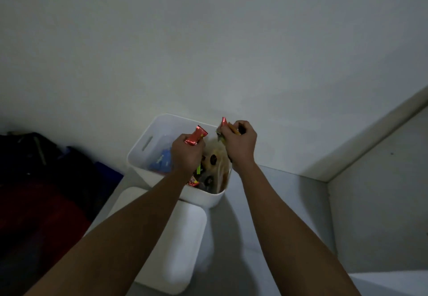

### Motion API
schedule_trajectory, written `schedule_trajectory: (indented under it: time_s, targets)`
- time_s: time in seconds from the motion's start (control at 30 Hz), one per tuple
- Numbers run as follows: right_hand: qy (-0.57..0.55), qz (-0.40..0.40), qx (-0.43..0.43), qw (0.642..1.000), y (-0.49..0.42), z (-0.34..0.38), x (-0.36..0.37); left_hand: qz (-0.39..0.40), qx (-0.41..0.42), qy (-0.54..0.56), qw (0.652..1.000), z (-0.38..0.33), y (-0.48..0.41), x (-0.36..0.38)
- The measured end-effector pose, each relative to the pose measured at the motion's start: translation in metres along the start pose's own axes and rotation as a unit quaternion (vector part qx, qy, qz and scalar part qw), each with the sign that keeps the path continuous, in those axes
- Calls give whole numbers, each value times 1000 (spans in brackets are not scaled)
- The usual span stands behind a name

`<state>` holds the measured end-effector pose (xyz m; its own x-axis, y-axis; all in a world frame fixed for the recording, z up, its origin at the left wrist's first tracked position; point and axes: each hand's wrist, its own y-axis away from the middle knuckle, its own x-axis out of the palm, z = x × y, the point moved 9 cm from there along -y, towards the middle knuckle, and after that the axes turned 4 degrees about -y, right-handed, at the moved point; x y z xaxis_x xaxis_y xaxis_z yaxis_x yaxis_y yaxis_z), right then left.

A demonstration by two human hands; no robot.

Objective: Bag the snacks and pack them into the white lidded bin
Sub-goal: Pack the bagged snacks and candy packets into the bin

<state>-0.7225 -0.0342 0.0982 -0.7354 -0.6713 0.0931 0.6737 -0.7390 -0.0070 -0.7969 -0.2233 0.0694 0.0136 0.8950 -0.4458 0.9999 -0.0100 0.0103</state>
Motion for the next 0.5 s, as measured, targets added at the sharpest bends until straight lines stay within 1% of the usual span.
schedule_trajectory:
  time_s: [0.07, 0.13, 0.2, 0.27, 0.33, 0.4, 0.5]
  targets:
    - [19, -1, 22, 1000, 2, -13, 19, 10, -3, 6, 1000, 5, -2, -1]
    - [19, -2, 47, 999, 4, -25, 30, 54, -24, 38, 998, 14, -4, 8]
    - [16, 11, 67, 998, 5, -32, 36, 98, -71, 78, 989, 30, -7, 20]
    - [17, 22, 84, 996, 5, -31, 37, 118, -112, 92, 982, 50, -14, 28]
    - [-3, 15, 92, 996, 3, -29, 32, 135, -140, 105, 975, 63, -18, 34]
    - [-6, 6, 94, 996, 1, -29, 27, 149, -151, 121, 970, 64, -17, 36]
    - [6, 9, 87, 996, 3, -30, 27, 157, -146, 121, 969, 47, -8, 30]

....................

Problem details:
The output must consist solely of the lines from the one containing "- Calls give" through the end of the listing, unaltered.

Output for this task:
- Calls give whole numbers, each value times 1000 (spans in brackets are not scaled)
- The usual span stands behind a name

`<state>` holds the measured end-effector pose (xyz m; its own x-axis, y-axis; all in a world frame fixed for the recording, z up, its origin at the left wrist's first tracked position; point and axes: each hand's wrist, its own y-axis away from the middle knuckle, its own x-axis out of the palm, z = x × y, the point moved 9 cm from there along -y, towards the middle knuckle, and after that the axes turned 4 degrees about -y, right-handed, at the moved point; x y z xaxis_x xaxis_y xaxis_z yaxis_x yaxis_y yaxis_z), right then left.

A demonstration by two human hands; no robot.

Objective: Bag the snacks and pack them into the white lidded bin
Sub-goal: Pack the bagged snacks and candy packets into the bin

<state>-0.7225 -0.0342 0.0982 -0.7354 -0.6713 0.0931 0.6737 -0.7390 -0.0070 -0.7969 -0.2233 0.0694 0.0136 0.8950 -0.4458 0.9999 -0.0100 0.0103</state>
Motion for the next 0.5 s, as measured, targets added at the sharpest bends until straight lines stay within 1% of the usual span.
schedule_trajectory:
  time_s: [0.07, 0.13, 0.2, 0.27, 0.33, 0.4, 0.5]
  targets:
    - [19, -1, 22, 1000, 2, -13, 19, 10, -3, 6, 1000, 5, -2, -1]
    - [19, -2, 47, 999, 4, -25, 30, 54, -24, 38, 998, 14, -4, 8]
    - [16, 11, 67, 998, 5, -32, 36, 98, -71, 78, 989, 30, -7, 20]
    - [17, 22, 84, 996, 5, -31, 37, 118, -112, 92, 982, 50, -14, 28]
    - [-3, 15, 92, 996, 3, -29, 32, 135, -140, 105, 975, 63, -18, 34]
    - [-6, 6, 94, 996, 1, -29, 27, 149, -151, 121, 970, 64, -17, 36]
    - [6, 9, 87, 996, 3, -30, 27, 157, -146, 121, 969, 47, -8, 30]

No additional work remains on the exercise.